The Intel x86/x64 reference guide (8.2.2) states the following:
A) Reads are not reordered with other reads.
B) Writes are not reordered with older reads.
C) Writes to memory are not reordered with other writes
D) Reads may be reordered with older writes to different locations but
not with older writes to the same location.
Based on the above, will the following act as full memory barrier
(prevent reordering):
mov [esp], eax #1 write
mov eax, [esp] #2 read
Seems like based on the above rules:
1) #1 and #2 - no reorder per (D)
2) old reads - no reorder with #2 per (A)
3) old writes - no reorder with #1 per (C)

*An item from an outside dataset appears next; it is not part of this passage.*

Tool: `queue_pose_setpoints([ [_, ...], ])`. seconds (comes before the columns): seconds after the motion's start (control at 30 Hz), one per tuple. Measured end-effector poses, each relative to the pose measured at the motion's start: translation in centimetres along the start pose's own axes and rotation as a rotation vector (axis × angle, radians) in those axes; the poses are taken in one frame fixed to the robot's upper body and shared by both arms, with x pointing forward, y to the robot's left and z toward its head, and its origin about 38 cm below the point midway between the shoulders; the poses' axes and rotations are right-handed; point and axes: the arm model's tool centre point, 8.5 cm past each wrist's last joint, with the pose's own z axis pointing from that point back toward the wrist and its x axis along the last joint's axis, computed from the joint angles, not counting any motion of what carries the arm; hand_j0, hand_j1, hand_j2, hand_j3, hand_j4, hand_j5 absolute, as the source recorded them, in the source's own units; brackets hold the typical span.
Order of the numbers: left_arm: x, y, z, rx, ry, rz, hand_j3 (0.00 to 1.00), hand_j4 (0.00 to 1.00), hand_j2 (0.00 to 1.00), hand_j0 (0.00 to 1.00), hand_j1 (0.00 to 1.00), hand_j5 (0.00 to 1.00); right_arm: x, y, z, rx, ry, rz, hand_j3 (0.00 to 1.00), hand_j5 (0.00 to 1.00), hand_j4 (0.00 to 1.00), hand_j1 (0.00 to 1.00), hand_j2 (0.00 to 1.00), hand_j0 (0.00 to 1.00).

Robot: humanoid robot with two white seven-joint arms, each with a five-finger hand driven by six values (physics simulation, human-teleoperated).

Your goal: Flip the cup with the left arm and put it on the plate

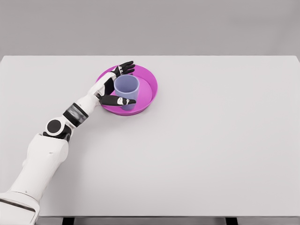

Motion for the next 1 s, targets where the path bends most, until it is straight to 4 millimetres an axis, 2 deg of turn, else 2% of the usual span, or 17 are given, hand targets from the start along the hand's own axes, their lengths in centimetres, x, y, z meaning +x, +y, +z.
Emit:
queue_pose_setpoints([
  [0.47, 0.1, 0.3, 0.3, 0.001, 0.004, -0.010, 1.00, 1.00, 1.00, 1.00, 1.00, 1.00, 0.0, 0.0, 0.0, 0.000, 0.000, 0.000, 1.00, 1.00, 1.00, 1.00, 1.00, 1.00],
  [1.0, 0.0, 1.6, 1.7, 0.015, 0.023, -0.036, 1.00, 1.00, 1.00, 1.00, 1.00, 1.00, 0.0, 0.0, 0.0, 0.000, 0.000, 0.000, 1.00, 1.00, 1.00, 1.00, 1.00, 1.00],
])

4) new reads - no reorder with #2 per (A)
5) new writes - no reorder with #1 and #2 per (C) and (B)
Can the above act like the 'mfence' instruction?
I must be wrong about something here or otherwise x86 reordering is
quite limited...
I also heard that mfence is somewhat expensive (compared with not
having it).
Will (B) and (C) allow something like spinlock release to be
implemented using simple (non locked) write on x86?
I think that I saw some article that mentioned this.
Thanks,
Rani
> Will (B) and (C) allow something like spinlock release to be
> implemented using simple (non locked) write on x86?
> I think that I saw some article that mentioned this.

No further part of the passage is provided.